Famously in 1999, an FA Cup game between Arsenal and Sheffield United was replayed after the Gunners scored from a throw-in and knocked the ball away to treat an Arsenal player. Arsenal boss Arsene Wenger later offered to replay the match.
So do Tottenham themselves offer replays?
That might help things, but the Premier League still needs to agree, at the risk of setting a precedent.
Do Liverpool have grounds for a replay?
This is where it starts to go downhill.
The VAR protocol, which is part of the Laws of the Game, states: “In principle, a match is not invalid because of: Incorrect decision(s) involving VAR (since VAR is a match official).”
So Liverpool have no chance?
This is where we need to revisit Liverpool’s statement, where they said very specifically: “It is clear that the laws of the game were not properly applied.”
While an incorrect decision may not be grounds for replaying a game, failure to properly apply the laws of the game may be viewed as a valid reason.
However, this is usually a more technical reason, such as a missed penalty allowing a team to score a goal through an incorrect application of the restriction.
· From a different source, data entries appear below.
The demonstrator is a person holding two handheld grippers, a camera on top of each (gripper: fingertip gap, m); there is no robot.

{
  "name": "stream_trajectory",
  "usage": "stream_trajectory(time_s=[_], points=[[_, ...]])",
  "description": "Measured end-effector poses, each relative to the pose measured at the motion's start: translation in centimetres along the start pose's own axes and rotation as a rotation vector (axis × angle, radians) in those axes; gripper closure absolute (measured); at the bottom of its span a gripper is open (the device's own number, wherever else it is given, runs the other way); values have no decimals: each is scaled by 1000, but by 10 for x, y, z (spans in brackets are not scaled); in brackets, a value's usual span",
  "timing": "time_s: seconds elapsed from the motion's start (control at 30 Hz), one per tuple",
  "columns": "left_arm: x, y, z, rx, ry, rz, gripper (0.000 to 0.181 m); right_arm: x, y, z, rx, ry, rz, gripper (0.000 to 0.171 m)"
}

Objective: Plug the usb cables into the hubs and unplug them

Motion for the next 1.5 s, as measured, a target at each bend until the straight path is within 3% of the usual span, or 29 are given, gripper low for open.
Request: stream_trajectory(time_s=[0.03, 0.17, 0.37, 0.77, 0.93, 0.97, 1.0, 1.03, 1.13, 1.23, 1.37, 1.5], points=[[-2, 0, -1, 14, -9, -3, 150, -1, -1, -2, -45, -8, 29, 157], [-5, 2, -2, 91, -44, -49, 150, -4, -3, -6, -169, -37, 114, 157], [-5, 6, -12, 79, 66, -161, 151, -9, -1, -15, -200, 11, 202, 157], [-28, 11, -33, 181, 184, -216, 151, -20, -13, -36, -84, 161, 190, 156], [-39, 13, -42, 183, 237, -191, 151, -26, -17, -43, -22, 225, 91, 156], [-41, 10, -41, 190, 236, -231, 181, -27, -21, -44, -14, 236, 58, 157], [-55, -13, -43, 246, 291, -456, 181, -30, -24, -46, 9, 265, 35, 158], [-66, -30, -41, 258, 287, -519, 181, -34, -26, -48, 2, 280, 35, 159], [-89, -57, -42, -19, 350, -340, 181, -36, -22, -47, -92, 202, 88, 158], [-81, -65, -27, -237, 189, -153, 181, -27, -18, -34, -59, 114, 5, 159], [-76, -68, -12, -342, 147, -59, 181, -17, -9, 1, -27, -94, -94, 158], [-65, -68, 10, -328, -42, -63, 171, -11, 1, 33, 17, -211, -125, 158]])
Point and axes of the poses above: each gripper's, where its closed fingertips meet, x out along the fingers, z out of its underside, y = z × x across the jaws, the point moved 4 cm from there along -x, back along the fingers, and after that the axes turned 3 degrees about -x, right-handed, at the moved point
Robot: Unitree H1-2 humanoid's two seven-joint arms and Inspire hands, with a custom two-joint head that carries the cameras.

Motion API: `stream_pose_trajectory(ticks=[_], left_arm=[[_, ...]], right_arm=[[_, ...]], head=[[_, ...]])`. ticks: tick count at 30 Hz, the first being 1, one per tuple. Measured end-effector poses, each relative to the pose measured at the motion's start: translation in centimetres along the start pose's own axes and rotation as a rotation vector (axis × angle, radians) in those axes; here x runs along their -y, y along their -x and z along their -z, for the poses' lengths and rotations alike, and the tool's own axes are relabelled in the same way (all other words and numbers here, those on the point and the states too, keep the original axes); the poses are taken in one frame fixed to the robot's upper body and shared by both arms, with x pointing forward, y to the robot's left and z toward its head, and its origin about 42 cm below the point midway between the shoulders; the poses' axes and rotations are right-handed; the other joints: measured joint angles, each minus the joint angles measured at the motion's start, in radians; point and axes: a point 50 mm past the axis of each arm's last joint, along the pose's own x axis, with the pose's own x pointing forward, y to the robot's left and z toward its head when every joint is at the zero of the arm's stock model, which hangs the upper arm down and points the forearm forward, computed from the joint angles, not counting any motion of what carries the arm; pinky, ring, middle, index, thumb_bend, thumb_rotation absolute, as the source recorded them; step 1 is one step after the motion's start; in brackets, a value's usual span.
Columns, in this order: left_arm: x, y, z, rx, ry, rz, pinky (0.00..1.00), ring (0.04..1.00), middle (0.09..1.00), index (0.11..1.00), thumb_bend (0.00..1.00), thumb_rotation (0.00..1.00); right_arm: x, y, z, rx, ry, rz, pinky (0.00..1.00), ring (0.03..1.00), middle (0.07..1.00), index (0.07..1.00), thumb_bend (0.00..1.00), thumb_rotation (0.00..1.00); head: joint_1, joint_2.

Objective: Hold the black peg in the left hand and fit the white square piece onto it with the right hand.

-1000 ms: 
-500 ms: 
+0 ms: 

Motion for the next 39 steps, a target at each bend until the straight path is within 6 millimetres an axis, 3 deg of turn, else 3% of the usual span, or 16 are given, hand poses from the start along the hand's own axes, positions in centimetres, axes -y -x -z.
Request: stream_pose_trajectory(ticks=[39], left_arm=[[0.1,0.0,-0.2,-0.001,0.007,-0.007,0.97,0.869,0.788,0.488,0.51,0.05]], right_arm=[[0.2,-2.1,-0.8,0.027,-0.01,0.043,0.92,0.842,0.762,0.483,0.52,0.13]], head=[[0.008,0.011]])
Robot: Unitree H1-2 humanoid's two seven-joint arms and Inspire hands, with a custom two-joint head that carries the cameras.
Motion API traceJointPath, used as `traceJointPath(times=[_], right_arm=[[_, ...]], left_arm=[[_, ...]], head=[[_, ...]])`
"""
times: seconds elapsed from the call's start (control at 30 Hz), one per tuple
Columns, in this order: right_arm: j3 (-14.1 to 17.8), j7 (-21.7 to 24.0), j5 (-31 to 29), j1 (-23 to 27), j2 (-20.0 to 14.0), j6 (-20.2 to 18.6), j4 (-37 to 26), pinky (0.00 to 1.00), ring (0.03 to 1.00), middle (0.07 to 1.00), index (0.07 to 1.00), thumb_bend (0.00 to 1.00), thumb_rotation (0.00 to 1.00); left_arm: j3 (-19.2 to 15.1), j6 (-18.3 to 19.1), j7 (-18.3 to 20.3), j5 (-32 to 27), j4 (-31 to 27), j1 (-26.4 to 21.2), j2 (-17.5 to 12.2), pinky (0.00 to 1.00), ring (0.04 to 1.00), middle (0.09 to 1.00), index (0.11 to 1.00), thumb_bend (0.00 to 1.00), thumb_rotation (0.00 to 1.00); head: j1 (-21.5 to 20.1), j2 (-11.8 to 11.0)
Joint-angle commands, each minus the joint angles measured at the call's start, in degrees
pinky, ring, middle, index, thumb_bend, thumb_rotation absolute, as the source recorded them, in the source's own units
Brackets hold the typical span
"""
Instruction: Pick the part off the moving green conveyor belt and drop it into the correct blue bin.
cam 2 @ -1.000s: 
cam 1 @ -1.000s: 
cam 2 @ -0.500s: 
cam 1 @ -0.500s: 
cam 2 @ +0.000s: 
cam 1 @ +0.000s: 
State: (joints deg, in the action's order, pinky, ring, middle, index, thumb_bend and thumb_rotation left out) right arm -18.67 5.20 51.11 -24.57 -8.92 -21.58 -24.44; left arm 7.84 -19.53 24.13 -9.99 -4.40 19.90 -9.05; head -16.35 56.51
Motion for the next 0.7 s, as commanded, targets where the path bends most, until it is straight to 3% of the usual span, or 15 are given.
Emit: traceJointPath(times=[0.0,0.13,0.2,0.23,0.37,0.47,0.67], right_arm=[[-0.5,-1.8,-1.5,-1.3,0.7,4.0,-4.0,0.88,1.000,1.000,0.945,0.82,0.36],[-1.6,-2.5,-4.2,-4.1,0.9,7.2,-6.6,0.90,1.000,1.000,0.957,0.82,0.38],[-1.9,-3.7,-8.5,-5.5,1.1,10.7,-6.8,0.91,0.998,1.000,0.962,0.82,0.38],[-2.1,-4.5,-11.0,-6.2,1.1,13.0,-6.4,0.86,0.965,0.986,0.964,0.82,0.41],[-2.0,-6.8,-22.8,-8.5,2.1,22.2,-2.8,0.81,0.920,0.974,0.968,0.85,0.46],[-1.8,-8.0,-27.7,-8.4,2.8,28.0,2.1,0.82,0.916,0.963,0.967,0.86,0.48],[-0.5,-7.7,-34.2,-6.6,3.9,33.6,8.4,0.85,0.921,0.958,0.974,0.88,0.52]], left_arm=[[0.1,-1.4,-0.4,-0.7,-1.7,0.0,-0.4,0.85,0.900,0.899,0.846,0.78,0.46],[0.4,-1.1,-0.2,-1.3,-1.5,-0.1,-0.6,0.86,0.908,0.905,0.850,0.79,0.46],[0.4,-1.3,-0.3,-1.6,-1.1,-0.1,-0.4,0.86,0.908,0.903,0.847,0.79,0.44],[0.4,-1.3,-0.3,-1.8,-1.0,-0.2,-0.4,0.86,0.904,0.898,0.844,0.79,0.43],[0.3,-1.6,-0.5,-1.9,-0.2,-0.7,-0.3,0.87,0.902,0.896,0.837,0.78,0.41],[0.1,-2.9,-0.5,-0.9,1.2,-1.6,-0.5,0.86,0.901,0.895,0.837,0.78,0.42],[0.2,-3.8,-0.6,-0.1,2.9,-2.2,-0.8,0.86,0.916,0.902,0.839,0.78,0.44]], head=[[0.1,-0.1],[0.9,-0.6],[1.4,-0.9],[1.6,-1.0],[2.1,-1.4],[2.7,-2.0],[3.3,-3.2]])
Laurens: Díaz offside is the biggest VAR mistake of the season
Julien Lawrence recalls Luis Diaz’s disallowed goal against Tottenham. Liverpool’s biggest VAR mistake in the Premier League so far this season.
Will Liverpool argue?
Perhaps they will say the match officials did not make the “wrong” decision. VAR knew Diaz was onside, and should have told the referee the forward was onside. Therefore, it is a mistake to apply the decision rather than simply being wrong.
Are there any VAR precedents?
The goal France disallowed against Tunisia at the World Cup last year is probably the closest.
Antoine Griezmann thought he had equalized deep into stoppage time, only for the goal to be ruled out for offside. However, the referee restarted the game and then blew it for full time before a review took place — which broke VAR protocol. The goal should not have been denied.
France protested and wanted the goal reinstated, but the appeal was rejected by FIFA’s disciplinary committee and the result stood.
What about similar events?
Why didn’t Arsenal get a replay when VAR failed to disallow Brentford’s goal for offside last season? VAR didn’t notice there was a player offside, so it was an error.
What happens to Sheffield United’s goal in their 0-0 draw with Aston Villa if goal line technology fails? VAR didn’t check for technical failure, so they didn’t know it happened.
And how about Brighton’s disallowed goal at Crystal Palace when VAR drew the line on the wrong player? The VAR decision was offside and was communicated as offside.
For Liverpool, the VAR decision was onside and communicated as offside, and they would point to the difference.
Does Liverpool have any chance of success?
It is highly unlikely. Although this was a unique situation, it would set a dangerous precedent.
If they did, could Wolves ask for a replay of their game at Manchester United after they were wrongly denied an injury-time penalty by a poor VAR decision?
If Liverpool make an official request, it is unlikely to go down well with the other clubs, who have all suffered injustices of their own, none more so than Brighton who suffered a catalog error last season which could affect their chances of playing. Champions League this season.